┌─ EXERCISE DATA

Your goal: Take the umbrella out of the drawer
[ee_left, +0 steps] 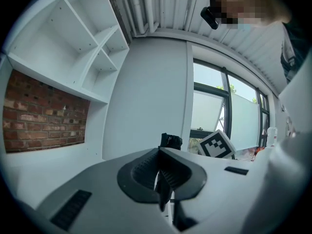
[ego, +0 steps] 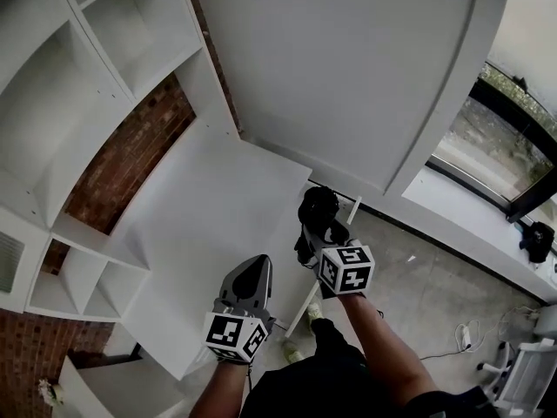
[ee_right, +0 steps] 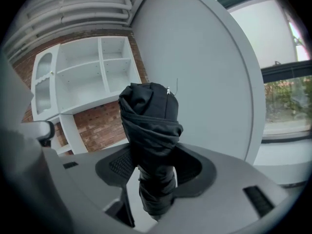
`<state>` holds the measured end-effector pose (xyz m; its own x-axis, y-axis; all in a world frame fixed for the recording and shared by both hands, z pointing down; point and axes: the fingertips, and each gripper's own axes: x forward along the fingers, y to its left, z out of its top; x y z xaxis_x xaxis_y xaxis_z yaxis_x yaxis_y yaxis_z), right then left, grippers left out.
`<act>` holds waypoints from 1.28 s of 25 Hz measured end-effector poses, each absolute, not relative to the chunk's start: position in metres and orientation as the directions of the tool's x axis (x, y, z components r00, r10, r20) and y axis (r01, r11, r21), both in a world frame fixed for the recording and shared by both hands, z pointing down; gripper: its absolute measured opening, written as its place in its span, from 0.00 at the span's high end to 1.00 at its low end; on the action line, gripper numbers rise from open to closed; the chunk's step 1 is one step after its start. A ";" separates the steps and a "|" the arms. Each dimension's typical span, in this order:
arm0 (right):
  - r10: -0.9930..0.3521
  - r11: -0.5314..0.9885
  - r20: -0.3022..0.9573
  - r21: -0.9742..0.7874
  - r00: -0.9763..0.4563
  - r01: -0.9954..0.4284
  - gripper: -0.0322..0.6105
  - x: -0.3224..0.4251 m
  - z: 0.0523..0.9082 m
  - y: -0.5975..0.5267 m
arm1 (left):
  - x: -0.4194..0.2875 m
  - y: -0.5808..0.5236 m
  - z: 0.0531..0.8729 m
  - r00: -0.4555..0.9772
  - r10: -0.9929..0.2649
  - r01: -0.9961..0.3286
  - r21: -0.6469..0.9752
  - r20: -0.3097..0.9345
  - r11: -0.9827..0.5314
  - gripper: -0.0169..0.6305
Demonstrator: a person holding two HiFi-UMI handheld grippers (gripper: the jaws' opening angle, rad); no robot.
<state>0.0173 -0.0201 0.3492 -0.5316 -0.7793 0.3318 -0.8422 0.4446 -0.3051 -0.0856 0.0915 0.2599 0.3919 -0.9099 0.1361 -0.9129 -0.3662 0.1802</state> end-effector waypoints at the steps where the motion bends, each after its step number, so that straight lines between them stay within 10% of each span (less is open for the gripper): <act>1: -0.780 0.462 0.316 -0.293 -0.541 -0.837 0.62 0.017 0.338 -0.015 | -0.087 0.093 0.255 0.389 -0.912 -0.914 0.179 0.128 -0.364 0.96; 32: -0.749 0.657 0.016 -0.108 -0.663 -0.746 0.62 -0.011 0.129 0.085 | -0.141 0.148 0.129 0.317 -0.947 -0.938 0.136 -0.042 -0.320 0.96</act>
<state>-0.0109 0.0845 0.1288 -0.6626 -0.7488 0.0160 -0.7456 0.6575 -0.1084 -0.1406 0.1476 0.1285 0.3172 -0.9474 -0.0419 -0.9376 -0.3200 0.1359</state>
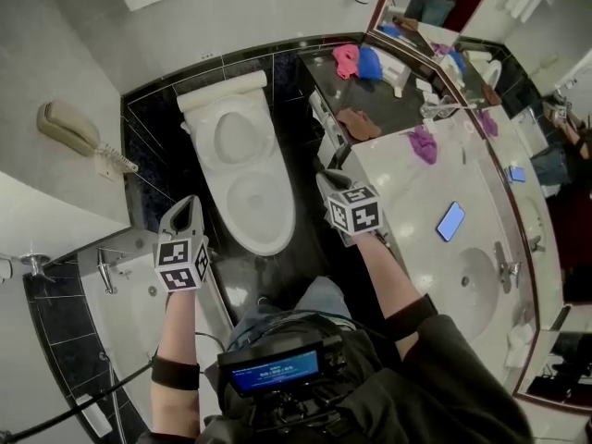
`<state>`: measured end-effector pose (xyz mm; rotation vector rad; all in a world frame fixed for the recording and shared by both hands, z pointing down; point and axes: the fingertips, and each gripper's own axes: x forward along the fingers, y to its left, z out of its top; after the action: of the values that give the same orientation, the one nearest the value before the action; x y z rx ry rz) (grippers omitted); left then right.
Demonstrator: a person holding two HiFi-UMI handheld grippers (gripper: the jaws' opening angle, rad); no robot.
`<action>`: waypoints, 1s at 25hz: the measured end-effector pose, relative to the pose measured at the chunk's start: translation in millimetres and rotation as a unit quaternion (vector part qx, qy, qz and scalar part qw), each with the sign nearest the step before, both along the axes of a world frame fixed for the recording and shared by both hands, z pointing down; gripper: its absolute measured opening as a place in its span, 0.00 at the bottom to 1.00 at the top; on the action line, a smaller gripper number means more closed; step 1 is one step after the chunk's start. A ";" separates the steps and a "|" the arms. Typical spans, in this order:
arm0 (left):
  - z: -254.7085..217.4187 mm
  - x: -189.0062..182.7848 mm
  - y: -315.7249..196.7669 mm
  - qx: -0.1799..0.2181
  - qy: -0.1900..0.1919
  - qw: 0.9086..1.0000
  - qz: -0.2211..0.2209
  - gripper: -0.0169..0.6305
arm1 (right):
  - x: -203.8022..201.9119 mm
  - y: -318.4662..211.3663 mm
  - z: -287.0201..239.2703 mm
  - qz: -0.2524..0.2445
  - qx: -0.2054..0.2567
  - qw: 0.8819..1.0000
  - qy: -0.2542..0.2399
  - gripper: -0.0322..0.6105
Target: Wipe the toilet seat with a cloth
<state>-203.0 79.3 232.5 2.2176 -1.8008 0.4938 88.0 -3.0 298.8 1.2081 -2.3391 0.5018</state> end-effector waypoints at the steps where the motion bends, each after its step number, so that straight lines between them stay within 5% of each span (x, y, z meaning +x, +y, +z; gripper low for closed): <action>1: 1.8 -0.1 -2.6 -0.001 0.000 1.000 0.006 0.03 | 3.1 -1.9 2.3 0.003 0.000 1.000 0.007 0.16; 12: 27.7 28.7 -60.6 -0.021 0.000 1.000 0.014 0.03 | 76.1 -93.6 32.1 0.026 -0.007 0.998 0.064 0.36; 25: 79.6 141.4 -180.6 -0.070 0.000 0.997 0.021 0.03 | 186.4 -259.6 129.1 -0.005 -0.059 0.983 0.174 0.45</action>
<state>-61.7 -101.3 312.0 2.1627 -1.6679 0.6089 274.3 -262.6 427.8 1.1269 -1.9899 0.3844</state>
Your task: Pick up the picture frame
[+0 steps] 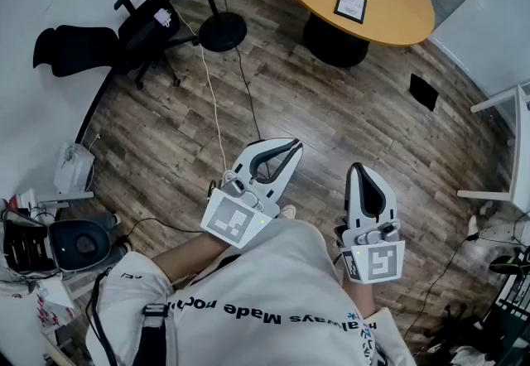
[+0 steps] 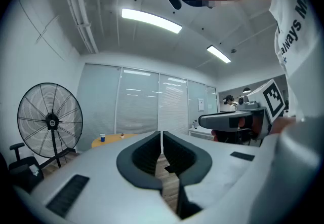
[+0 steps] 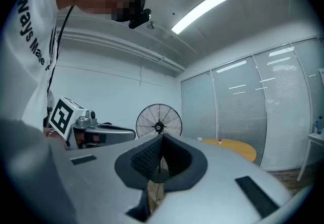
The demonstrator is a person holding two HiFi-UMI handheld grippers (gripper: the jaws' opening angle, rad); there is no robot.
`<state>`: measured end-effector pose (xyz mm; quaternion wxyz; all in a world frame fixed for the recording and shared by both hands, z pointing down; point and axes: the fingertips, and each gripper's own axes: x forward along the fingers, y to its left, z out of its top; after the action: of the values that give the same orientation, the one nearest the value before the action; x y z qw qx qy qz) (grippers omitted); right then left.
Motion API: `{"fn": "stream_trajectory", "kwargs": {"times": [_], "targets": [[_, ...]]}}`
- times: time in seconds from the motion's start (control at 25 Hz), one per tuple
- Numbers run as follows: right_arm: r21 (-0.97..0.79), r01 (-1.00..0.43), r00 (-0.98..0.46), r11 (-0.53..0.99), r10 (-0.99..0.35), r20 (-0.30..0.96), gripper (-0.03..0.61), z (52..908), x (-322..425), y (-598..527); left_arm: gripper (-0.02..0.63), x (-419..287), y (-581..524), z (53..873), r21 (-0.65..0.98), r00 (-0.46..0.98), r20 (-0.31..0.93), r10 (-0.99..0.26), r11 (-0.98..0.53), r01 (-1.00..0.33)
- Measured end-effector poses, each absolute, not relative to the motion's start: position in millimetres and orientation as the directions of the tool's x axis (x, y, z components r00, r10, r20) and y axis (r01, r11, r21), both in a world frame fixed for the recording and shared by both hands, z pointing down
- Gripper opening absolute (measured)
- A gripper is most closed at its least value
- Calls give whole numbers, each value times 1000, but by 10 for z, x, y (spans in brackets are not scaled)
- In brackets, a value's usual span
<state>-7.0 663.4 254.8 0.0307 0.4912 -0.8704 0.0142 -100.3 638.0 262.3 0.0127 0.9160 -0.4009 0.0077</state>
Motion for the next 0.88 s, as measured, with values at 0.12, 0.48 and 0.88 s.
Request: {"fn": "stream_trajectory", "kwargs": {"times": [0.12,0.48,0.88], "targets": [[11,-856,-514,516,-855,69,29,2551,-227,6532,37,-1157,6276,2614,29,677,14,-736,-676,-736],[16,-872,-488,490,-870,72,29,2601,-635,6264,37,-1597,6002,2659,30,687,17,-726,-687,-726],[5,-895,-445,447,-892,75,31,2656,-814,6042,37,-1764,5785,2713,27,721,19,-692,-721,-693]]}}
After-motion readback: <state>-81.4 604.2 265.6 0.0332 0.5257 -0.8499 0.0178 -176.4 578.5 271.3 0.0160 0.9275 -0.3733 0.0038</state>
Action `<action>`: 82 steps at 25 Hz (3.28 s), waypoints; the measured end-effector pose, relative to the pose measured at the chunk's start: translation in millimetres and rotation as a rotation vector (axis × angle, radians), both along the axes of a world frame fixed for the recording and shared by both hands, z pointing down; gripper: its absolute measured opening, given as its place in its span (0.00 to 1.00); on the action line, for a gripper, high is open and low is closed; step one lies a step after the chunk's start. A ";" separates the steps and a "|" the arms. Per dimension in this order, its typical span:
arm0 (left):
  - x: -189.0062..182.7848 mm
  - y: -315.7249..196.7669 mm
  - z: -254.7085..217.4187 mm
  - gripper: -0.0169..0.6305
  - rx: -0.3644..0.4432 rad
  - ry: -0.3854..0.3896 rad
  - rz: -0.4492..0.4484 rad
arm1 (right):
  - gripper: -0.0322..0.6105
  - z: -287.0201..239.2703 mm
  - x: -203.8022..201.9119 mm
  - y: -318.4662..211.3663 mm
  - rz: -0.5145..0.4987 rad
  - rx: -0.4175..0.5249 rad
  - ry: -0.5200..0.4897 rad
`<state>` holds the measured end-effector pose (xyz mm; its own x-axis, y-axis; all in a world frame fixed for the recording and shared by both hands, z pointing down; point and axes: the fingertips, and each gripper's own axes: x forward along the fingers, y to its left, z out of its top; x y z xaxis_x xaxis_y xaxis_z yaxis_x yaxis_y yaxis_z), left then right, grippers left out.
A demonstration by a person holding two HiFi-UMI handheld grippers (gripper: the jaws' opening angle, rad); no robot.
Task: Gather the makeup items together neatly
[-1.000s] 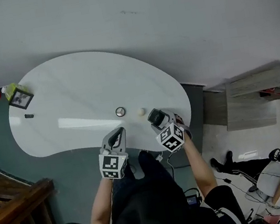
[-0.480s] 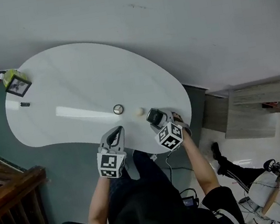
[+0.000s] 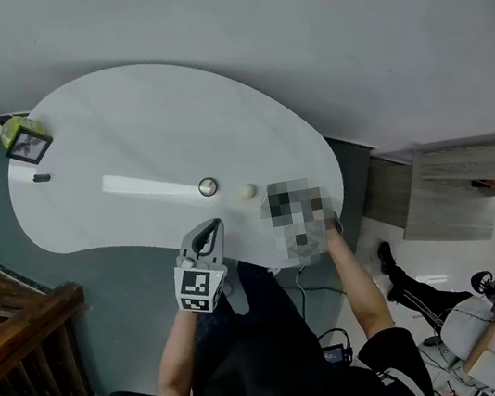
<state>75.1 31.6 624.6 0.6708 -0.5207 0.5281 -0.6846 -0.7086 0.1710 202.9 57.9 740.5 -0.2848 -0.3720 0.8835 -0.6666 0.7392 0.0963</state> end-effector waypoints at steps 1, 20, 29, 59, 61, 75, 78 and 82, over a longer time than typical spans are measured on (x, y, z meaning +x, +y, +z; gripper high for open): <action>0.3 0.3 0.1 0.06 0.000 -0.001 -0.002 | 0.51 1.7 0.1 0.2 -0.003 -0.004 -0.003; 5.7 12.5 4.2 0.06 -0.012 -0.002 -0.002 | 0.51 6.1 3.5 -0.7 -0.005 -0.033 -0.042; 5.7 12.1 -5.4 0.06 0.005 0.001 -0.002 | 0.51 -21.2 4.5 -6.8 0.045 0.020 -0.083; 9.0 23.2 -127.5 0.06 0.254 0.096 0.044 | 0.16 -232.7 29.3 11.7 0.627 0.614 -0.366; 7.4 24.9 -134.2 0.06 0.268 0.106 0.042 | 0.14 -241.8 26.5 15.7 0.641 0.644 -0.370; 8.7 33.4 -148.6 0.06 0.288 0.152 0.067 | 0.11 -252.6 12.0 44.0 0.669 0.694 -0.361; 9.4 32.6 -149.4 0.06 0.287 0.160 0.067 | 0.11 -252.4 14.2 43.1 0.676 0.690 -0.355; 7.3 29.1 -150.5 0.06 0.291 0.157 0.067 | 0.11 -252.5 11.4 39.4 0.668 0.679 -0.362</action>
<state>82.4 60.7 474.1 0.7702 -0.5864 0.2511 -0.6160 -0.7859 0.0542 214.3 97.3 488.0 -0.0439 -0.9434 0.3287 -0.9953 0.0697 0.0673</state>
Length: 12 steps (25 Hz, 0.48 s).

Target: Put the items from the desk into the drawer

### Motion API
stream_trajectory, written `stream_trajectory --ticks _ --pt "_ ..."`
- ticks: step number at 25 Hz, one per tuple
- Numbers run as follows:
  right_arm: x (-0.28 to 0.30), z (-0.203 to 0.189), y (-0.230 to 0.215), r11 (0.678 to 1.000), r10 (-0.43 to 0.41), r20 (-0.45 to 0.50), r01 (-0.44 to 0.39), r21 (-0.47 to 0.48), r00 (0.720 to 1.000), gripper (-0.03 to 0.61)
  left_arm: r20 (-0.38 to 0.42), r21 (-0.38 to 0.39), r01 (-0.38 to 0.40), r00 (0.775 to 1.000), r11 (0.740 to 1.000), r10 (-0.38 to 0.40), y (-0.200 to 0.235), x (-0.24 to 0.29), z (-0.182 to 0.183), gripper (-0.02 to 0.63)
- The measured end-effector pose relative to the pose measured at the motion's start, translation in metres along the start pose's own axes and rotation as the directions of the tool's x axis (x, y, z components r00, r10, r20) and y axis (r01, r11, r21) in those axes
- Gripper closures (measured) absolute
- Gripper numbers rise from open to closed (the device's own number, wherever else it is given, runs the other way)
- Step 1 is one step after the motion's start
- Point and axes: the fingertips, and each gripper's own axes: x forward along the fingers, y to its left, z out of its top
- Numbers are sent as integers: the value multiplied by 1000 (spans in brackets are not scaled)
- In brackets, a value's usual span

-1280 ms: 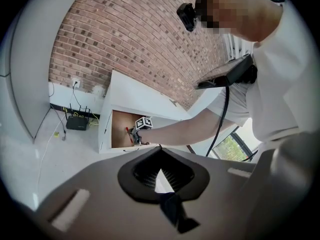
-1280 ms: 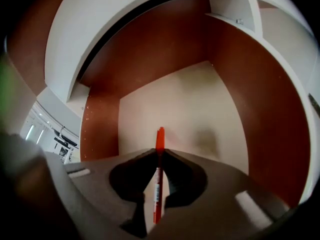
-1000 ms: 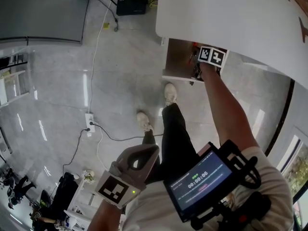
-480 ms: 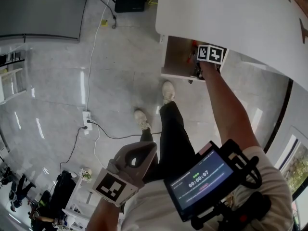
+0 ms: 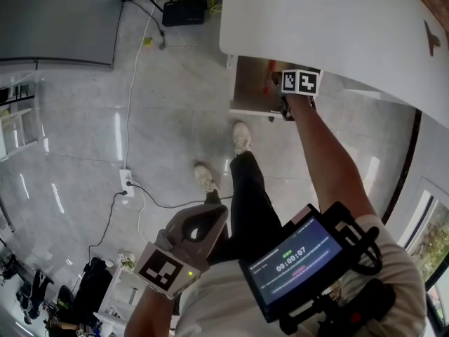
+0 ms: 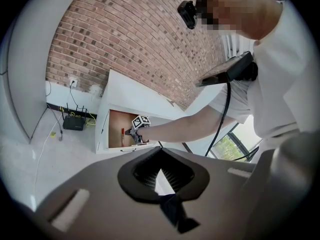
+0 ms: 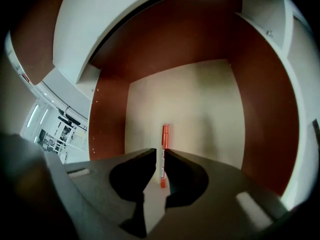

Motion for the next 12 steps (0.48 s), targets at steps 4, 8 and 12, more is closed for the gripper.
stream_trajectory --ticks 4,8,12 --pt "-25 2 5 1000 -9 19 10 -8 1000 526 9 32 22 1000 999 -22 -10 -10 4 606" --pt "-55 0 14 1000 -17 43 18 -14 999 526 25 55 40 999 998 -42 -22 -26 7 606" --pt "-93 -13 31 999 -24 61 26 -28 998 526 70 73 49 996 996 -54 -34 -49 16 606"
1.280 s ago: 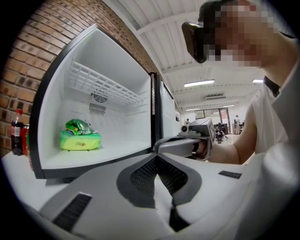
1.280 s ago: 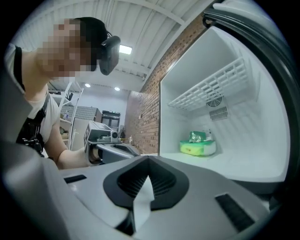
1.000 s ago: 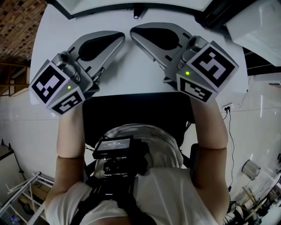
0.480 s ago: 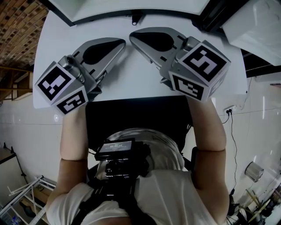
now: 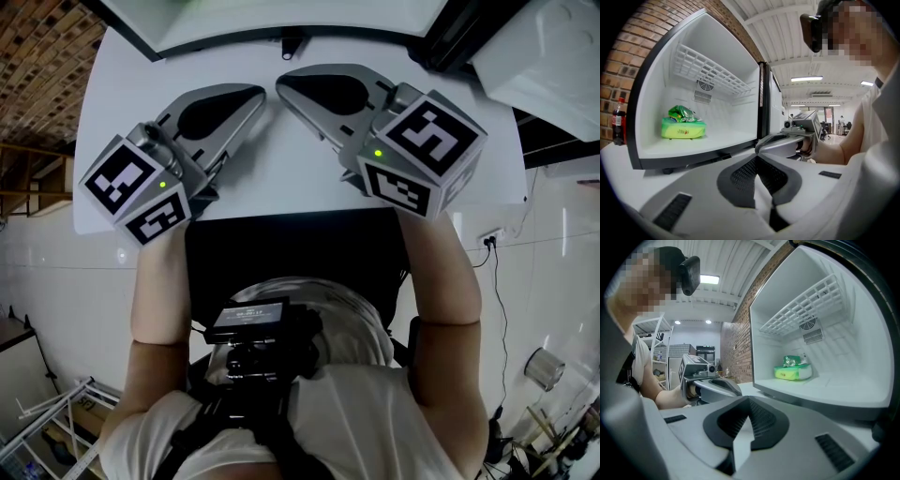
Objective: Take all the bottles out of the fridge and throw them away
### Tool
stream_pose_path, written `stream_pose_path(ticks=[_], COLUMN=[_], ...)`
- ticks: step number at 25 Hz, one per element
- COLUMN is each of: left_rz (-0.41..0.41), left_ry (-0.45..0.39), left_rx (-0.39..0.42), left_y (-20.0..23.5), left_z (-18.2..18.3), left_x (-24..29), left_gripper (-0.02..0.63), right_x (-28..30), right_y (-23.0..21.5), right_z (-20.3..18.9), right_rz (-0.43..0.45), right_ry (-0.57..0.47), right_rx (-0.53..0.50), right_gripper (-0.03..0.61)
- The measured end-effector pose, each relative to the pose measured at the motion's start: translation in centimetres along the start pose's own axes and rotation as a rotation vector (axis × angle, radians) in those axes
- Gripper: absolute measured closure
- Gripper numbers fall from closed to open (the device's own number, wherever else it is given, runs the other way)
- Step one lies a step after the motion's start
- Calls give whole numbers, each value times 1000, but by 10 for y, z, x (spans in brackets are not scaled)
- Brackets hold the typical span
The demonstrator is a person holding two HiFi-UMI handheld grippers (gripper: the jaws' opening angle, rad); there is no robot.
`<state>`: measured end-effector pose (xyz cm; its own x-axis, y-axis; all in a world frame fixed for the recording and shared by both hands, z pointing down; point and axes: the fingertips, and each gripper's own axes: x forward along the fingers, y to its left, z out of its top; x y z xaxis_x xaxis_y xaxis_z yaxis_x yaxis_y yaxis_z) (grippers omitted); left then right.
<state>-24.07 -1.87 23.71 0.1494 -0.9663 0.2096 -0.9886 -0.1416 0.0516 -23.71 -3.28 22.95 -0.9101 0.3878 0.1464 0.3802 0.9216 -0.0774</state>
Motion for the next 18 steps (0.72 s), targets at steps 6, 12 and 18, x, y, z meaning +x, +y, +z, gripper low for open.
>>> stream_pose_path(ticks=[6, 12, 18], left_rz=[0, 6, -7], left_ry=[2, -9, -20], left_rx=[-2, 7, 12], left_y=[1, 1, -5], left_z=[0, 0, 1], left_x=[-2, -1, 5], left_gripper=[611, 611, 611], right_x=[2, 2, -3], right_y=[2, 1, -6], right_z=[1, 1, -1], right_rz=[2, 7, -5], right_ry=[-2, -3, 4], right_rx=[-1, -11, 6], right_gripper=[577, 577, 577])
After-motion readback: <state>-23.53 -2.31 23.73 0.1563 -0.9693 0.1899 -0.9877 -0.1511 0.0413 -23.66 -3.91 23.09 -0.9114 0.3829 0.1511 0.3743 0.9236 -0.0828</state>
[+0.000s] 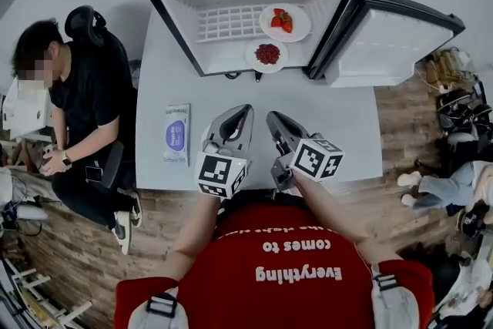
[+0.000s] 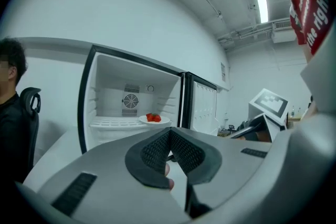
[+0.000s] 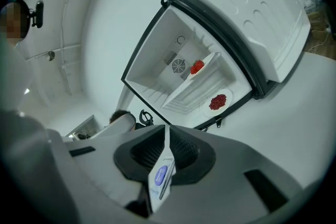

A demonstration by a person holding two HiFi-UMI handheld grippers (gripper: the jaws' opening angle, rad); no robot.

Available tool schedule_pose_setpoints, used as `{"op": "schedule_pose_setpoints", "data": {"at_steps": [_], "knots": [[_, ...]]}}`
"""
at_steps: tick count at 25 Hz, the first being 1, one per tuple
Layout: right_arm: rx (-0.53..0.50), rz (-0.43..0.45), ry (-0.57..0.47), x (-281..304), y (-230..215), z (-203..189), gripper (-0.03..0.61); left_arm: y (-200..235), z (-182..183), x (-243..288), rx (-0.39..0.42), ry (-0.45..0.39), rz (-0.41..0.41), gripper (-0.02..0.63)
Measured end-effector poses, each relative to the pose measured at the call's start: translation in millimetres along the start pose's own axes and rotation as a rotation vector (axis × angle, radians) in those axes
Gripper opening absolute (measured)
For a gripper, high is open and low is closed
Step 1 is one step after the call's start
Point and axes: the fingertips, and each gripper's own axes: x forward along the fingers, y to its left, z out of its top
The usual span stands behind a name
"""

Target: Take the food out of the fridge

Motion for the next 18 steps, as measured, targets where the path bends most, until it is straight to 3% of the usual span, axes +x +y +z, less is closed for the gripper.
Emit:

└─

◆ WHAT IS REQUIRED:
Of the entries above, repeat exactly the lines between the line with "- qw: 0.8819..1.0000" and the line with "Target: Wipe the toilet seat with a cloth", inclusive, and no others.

◆ RESULT:
  - qw: 0.8819..1.0000
  - qy: -0.2542..0.2399
  - gripper: -0.0322..0.6105
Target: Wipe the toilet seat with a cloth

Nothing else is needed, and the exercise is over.